### ASSIGNMENT
Nothing but the line holding "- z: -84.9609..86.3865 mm" and the lines after it, through the end of the records, should be set down, each exactly as it is.

Records drawn from a dataset
* * *

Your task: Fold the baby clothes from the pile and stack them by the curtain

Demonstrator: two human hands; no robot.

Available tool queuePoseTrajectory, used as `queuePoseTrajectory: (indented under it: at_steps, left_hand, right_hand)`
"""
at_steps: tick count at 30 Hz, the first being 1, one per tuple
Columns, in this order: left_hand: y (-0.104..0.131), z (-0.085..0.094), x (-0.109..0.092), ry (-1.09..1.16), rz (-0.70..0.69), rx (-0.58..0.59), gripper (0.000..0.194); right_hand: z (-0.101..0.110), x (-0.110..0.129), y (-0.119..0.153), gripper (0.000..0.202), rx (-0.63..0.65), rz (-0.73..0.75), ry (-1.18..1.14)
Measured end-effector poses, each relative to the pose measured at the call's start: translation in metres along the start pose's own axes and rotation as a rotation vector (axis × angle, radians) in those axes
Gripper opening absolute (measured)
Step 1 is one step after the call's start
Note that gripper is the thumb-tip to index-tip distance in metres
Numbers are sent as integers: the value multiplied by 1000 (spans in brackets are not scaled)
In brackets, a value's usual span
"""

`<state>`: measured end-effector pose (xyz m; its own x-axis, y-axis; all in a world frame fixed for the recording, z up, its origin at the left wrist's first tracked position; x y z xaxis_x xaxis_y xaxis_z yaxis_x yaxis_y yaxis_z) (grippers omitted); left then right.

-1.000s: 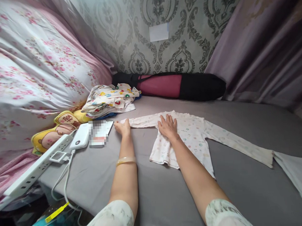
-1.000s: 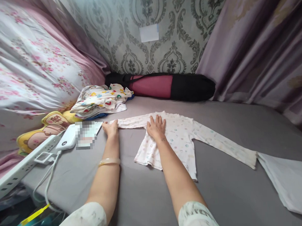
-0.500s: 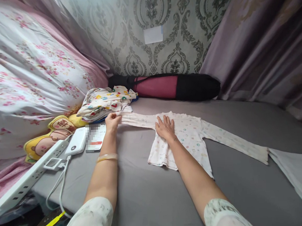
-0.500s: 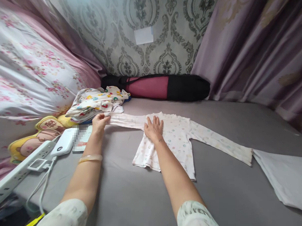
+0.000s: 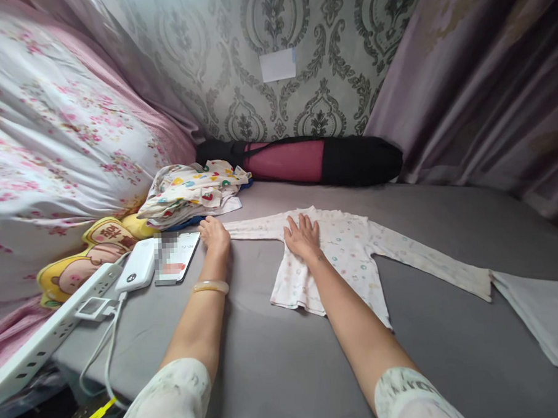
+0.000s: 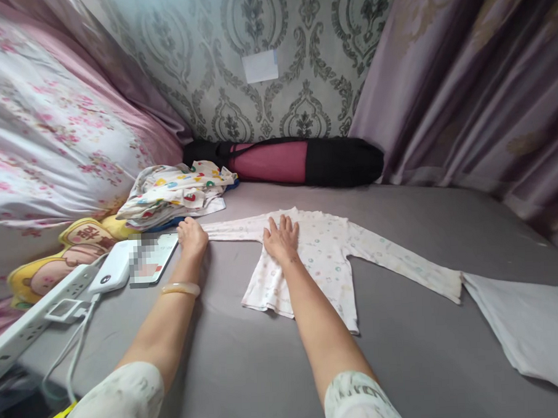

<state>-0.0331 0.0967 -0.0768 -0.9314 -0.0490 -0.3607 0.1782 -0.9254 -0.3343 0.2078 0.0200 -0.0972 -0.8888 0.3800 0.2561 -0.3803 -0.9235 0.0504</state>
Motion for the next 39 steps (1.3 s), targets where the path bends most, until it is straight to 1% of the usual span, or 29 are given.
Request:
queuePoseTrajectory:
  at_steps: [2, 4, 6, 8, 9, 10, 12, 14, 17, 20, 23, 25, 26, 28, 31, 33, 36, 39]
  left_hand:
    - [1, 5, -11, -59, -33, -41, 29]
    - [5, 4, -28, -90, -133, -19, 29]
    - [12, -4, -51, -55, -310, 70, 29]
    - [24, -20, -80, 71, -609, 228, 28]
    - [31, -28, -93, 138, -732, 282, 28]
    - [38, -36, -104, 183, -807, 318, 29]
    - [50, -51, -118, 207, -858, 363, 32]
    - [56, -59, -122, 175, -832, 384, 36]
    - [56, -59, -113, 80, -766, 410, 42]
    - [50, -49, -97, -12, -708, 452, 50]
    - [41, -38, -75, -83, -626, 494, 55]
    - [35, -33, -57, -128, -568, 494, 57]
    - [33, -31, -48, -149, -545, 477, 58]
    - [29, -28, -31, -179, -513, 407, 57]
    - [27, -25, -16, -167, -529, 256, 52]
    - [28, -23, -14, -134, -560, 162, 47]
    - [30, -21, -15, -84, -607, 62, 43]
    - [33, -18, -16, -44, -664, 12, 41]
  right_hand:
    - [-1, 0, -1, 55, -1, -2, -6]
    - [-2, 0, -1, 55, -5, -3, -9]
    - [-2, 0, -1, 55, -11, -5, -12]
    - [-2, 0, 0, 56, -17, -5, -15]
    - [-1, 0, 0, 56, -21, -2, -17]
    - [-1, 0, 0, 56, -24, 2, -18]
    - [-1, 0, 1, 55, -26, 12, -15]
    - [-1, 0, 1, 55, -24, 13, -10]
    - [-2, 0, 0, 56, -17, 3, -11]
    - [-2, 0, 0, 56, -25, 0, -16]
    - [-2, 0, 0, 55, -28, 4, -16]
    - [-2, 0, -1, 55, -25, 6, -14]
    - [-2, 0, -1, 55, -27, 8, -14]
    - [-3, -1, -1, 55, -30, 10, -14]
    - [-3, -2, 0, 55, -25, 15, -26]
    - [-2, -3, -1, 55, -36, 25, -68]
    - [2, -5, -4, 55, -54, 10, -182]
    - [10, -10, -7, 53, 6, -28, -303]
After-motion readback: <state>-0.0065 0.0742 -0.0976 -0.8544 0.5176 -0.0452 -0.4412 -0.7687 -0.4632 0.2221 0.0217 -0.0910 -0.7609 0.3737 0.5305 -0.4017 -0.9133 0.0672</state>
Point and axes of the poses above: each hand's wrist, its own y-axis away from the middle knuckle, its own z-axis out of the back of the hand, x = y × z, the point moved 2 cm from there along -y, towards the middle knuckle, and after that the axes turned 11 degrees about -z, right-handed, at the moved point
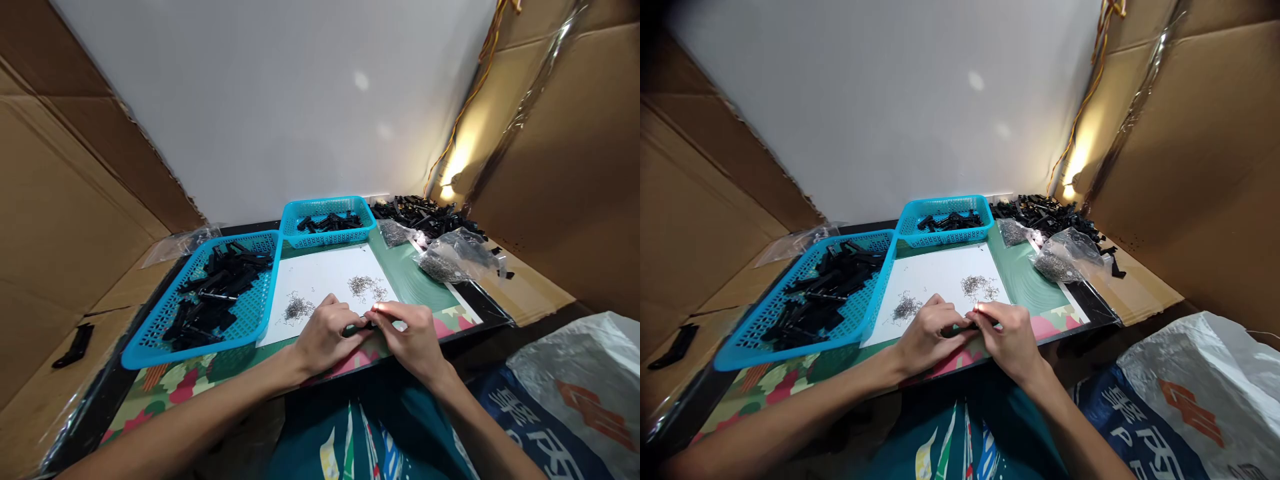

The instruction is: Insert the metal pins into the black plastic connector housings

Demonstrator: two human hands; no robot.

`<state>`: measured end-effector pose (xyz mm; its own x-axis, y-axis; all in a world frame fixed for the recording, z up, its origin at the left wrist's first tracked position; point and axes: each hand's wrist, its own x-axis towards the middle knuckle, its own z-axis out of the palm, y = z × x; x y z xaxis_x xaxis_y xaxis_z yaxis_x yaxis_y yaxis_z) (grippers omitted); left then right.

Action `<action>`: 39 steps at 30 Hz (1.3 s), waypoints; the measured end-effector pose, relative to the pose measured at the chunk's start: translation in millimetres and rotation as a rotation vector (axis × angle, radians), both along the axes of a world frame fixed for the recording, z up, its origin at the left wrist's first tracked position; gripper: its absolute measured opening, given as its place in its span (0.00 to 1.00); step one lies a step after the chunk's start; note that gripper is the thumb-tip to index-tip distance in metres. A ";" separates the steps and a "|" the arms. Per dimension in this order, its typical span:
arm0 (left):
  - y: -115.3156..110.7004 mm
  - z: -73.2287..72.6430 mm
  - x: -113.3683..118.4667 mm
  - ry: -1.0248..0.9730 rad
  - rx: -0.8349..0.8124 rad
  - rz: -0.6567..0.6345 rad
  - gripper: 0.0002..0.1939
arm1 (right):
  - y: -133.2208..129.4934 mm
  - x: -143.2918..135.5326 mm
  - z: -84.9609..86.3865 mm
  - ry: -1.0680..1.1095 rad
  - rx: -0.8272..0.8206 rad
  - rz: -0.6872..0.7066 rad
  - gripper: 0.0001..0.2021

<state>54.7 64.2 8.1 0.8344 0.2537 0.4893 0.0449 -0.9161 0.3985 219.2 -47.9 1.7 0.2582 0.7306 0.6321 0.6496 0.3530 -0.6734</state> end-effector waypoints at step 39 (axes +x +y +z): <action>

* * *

### RESULT OF THE EXERCISE
  - z: -84.9609..86.3865 mm
  - ry: -1.0680..1.1095 rad
  - rx: -0.8272..0.8206 rad
  - rz: -0.6872..0.7066 rad
  - gripper: 0.0001..0.2021

<state>54.7 64.2 8.1 0.8344 0.2537 0.4893 0.0449 -0.9161 0.3985 219.2 -47.9 1.7 0.2582 0.7306 0.6321 0.6496 0.3530 -0.6734</state> end-effector waypoints at step 39 (axes +x +y +z): <action>

The exercise has no further content.